WHEN I first arrived in New York back in September 1949, fresh from the University of Texas, times were so tough that one had to have several “roommates” to make it from payday to payday. One of my first “roomies” was a stage-struck girl from Philadelphia named Shirley Herz. She was working hard to get into ATPAM, the theater’s union for press agents. Shirley used to moan, “I’ll never get into the union!” But this didn’t stop her from trying. Recently, ATPAM announced that “the veteran Broadway publicist Shirley Herz will receive a Tony honor this year for excellence in the theater.” This goes to “individuals and /or organizations that have demonstrated extraordinary achievement in theater, but are not eligible in any of the established Tony categories.” Shirley — the girl who taught me my first Yiddish and who I used to call “Sam Spade, master detective” because she always knew where the bodies were buried — is winning the first such honor given to a female ATPAM member. She is in good company because the other non-competitive Tony winners are composer Jerry Herman, Virginia’s Signature Theater, and writer/actress/producer Phyllis Newman. Miss Broadway, my kid from Philadelphia!

HUNDREDS OF workers are toiling in Burbank on the sets for Michael Jackson’s stage concerts, to be seen this July in London. “MJ” — as everyone refers to him instead of saying his whole name — is omnipresent, on hand overseeing the hundreds of workers. After the sets are done, they’ll be shipped to England and reassembled for the sold-out concerts. Do you wonder how Jackson can make a “comeback” after all he’s been through and all that has happened since he beat the rap at a much-publicized pedophile trial? Well, for one thing, he has Denver billionaire Philip Anschutz as a producer. Mr. A. once owned the Southern Pacific Railroad. His company, AEG, also owns Staples Center in L.A.

IF YOU are one of those people who has sat through Samuel Beckett’s “Waiting for Godot” wondering “But what does it mean?” –be prepared for the production on Broadway (after 50 years! at Studio 54 Theater. Inventive director Anthony Page has presented his four super-super-talented actors — Nathan Lane, Bill Irwin, John Goodman and John Glover — in a brilliant outing where this quartet outdoes itself in outbursts of, not just talent, maybe genius. I have seldom seen such matched performances. They bring Beckett back to comic and tragic life in a manner I can hardly believe. Goodman is larger than anybody’s life, fabulously costumed and unforgettable as the whip-snapping oligarch, Pozzo. Meanwhile, his slave, Glover, who is a fine character actor, deserved something special for his turn as a shivering packhorse being urged on by the perils of despotic pseudo-aristocracy. (He won a Tony nomination.

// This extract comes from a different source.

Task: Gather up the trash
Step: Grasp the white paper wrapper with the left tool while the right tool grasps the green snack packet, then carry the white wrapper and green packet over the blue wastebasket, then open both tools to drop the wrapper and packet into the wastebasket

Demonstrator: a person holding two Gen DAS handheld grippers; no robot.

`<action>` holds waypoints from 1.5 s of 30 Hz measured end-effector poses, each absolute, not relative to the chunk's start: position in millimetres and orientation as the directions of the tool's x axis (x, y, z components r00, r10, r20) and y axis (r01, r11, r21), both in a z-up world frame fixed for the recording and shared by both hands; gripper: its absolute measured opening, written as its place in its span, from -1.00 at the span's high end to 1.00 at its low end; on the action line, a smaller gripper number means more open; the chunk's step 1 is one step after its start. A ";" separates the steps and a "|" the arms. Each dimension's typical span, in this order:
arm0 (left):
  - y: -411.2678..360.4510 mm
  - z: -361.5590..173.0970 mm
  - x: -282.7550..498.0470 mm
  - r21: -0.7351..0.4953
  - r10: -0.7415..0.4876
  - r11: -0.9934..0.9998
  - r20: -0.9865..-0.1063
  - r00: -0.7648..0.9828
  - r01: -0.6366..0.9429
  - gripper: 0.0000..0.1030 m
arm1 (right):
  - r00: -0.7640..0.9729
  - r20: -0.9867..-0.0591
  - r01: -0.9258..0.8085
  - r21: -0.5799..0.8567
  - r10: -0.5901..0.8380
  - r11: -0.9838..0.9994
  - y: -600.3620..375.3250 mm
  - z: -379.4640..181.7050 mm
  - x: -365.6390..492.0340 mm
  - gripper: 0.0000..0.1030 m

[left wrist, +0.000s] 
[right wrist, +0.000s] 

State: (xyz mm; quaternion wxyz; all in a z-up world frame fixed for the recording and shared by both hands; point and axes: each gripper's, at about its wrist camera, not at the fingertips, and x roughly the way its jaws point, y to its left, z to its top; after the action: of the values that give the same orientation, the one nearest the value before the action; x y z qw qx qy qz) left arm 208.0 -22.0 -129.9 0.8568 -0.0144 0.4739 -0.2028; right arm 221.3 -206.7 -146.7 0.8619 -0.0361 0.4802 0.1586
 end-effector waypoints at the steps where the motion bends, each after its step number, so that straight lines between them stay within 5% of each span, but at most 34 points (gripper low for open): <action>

His big speech, which sounds like something out of James Joyce, is punctuated by various inspired droolings and nose bleeds.) Lane and Irwin are just super, examining friendship and loyalty and fealty and pernicious selfishness, fear and laughter and the entire human condition. Believe me, you will never forget their Estragon and Vladimir. They are two of the theater’s greatest. This presentation is once-in-a-lifetime. Don’t miss this “Waiting for Godot” — it’s waiting for you and we’re all “waiting” for-you-know what!? The answer, the end, the beginning, the mystery to be solved! Beckett already solved it. It is unknowable.